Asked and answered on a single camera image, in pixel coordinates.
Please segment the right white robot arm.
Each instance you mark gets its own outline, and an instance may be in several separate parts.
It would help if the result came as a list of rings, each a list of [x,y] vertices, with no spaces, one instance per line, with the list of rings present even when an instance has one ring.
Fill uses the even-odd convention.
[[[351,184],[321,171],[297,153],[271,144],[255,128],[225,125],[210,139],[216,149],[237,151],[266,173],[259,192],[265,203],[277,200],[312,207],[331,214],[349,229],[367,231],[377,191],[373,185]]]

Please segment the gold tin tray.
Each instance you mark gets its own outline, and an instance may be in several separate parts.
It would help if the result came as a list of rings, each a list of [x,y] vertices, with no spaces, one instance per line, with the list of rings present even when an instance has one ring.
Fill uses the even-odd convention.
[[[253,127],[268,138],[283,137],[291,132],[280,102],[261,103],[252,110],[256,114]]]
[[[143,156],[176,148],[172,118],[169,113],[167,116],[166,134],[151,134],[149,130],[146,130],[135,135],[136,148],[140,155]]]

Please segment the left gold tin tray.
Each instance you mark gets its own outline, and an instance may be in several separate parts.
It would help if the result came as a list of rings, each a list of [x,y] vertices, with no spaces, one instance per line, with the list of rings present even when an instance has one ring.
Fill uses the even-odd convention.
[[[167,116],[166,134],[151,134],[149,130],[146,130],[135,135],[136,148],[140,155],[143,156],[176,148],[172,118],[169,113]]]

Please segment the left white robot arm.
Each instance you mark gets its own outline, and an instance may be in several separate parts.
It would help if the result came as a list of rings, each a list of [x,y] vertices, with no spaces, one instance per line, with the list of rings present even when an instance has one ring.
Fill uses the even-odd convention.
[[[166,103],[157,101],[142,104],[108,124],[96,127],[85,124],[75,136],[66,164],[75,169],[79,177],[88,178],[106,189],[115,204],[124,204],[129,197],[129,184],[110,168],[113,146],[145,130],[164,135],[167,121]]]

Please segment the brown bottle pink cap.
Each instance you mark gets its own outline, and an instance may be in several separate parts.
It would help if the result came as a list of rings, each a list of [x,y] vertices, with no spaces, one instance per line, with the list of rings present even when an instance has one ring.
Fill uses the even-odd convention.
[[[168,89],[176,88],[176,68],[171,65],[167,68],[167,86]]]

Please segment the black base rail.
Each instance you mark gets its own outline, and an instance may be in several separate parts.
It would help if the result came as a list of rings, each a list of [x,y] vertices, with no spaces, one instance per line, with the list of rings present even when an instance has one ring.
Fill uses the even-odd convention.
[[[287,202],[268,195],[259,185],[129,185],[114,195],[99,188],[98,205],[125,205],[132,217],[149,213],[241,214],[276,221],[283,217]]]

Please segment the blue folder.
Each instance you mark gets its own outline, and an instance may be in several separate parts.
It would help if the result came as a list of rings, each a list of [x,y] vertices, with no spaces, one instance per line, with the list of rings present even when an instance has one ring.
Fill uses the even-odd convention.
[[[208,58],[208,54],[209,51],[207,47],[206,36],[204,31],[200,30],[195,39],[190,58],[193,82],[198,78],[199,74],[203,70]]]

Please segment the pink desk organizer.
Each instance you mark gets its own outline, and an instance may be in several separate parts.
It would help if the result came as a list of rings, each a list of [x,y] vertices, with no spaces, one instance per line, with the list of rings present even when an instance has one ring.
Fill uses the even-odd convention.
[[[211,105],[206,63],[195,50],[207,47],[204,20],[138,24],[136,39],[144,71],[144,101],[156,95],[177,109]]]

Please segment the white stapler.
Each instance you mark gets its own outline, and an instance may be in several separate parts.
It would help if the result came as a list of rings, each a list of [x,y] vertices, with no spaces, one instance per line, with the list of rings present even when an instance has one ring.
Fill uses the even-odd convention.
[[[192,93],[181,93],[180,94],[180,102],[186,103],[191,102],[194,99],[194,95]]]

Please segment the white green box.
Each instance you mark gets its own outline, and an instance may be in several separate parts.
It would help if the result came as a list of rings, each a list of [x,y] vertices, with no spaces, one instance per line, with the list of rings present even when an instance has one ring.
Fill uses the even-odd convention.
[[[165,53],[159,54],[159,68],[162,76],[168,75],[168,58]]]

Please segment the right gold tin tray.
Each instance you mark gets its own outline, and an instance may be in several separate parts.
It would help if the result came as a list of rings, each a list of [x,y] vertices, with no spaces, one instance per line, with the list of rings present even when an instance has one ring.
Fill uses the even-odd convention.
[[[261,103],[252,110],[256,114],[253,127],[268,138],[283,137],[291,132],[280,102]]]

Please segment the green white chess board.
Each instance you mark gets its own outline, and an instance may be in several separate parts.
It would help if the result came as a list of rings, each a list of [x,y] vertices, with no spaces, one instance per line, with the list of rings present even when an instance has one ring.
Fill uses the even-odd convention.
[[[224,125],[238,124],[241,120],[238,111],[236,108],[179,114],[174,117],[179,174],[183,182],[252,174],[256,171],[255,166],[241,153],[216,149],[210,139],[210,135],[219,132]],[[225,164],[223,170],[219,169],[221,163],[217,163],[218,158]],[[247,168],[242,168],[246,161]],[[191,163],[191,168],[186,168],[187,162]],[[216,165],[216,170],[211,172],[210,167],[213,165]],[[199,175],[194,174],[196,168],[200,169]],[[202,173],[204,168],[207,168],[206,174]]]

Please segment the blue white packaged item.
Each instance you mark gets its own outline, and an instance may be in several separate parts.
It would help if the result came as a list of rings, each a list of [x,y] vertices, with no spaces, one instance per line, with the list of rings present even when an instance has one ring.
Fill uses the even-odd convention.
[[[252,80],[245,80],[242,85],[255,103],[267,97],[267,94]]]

------------------------------------------------

Give every part of the material again, exactly as written.

Asked and answered on a single camera image, in pixel coordinates.
Please segment the right white robot arm.
Each instance you mark gets its own outline, and an instance may be in several separate parts.
It would help if the result came as a list of rings, each a list of [x,y] vertices, with no spaces, one instance per line, with the list of rings present even when an instance has one ring.
Fill uses the even-odd convention.
[[[351,184],[321,171],[297,153],[271,144],[255,128],[225,125],[210,139],[216,149],[237,151],[266,173],[259,192],[265,203],[277,200],[312,207],[331,214],[349,229],[367,231],[377,191],[373,185]]]

Please segment the gold tin tray.
Each instance you mark gets its own outline, and an instance may be in several separate parts.
It would help if the result came as a list of rings, each a list of [x,y] vertices, with no spaces, one instance per line, with the list of rings present even when an instance has one ring.
Fill uses the even-odd convention.
[[[253,127],[268,138],[283,137],[291,132],[280,102],[261,103],[252,110],[256,114]]]
[[[143,156],[176,148],[172,118],[169,113],[167,116],[166,134],[151,134],[149,130],[146,130],[135,135],[136,148],[140,155]]]

Please segment the left gold tin tray.
Each instance you mark gets its own outline, and an instance may be in several separate parts.
It would help if the result came as a list of rings, each a list of [x,y] vertices, with no spaces, one instance per line, with the list of rings present even when an instance has one ring.
Fill uses the even-odd convention.
[[[167,116],[166,134],[151,134],[149,130],[146,130],[135,135],[136,148],[140,155],[143,156],[176,148],[172,118],[169,113]]]

Please segment the left white robot arm.
Each instance you mark gets its own outline, and an instance may be in several separate parts.
It would help if the result came as a list of rings, each a list of [x,y] vertices, with no spaces, one instance per line, with the list of rings present even when an instance has one ring.
Fill uses the even-odd convention.
[[[166,103],[157,101],[142,104],[108,124],[96,127],[85,124],[75,136],[66,164],[75,169],[79,177],[88,178],[106,189],[115,204],[124,204],[129,197],[129,184],[110,168],[113,146],[145,130],[164,135],[167,121]]]

Please segment the brown bottle pink cap.
Each instance you mark gets its own outline, and an instance may be in several separate parts.
It would help if the result came as a list of rings, each a list of [x,y] vertices, with no spaces, one instance per line, with the list of rings present even when an instance has one ring.
Fill uses the even-odd convention.
[[[168,89],[176,88],[176,68],[171,65],[167,68],[167,86]]]

Please segment the black base rail.
Each instance you mark gets its own outline, and an instance may be in several separate parts.
It would help if the result came as a list of rings, each a list of [x,y] vertices, with no spaces, one instance per line, with the list of rings present even when an instance has one ring.
Fill uses the even-odd convention.
[[[287,202],[268,195],[259,185],[129,185],[114,195],[99,188],[98,205],[125,205],[132,217],[149,213],[241,214],[276,221],[283,217]]]

Please segment the blue folder.
Each instance you mark gets its own outline, and an instance may be in several separate parts.
It would help if the result came as a list of rings, each a list of [x,y] vertices, with no spaces, one instance per line, with the list of rings present even when an instance has one ring.
Fill uses the even-odd convention.
[[[208,58],[208,54],[209,51],[207,47],[206,36],[204,31],[200,30],[195,39],[190,58],[193,82],[198,78],[199,74],[203,70]]]

Please segment the pink desk organizer.
Each instance you mark gets its own outline, and an instance may be in several separate parts.
It would help if the result came as a list of rings, each a list of [x,y] vertices, with no spaces, one instance per line, with the list of rings present even when an instance has one ring.
Fill uses the even-odd convention.
[[[211,105],[206,63],[195,50],[207,47],[204,20],[138,24],[136,39],[144,71],[144,101],[156,95],[177,109]]]

Please segment the white stapler.
Each instance you mark gets its own outline, and an instance may be in several separate parts.
It would help if the result came as a list of rings, each a list of [x,y] vertices, with no spaces, one instance per line, with the list of rings present even when an instance has one ring.
Fill uses the even-odd convention.
[[[192,93],[181,93],[180,94],[180,102],[186,103],[191,102],[194,99],[194,95]]]

Please segment the white green box.
Each instance you mark gets its own outline, and an instance may be in several separate parts.
It would help if the result came as a list of rings, each a list of [x,y] vertices, with no spaces, one instance per line, with the list of rings present even when an instance has one ring.
Fill uses the even-odd convention.
[[[165,53],[159,54],[159,68],[162,76],[168,75],[168,58]]]

Please segment the right gold tin tray.
Each instance you mark gets its own outline, and an instance may be in several separate parts.
It would help if the result came as a list of rings, each a list of [x,y] vertices, with no spaces, one instance per line, with the list of rings present even when an instance has one ring.
Fill uses the even-odd convention.
[[[261,103],[252,110],[256,114],[253,127],[268,138],[283,137],[291,132],[280,102]]]

Please segment the green white chess board.
Each instance you mark gets its own outline, and an instance may be in several separate parts.
It would help if the result came as a list of rings, each a list of [x,y] vertices, with no spaces, one instance per line, with the list of rings present even when an instance has one ring.
Fill uses the even-odd convention.
[[[224,125],[238,124],[241,120],[238,111],[236,108],[179,114],[174,117],[179,174],[183,182],[252,174],[256,171],[255,166],[241,153],[216,149],[210,139],[210,135],[219,132]],[[225,164],[223,170],[219,169],[221,163],[217,163],[218,158]],[[247,168],[242,168],[246,161]],[[191,163],[191,168],[186,168],[187,162]],[[216,165],[216,170],[211,172],[210,167],[213,165]],[[199,175],[194,174],[196,168],[200,169]],[[202,173],[204,168],[207,168],[206,174]]]

Please segment the blue white packaged item.
Each instance you mark gets its own outline, and an instance may be in several separate parts.
It would help if the result came as a list of rings, each a list of [x,y] vertices, with no spaces, one instance per line, with the list of rings present even when an instance has one ring.
Fill uses the even-odd convention.
[[[252,80],[245,80],[242,85],[255,103],[267,97],[267,94]]]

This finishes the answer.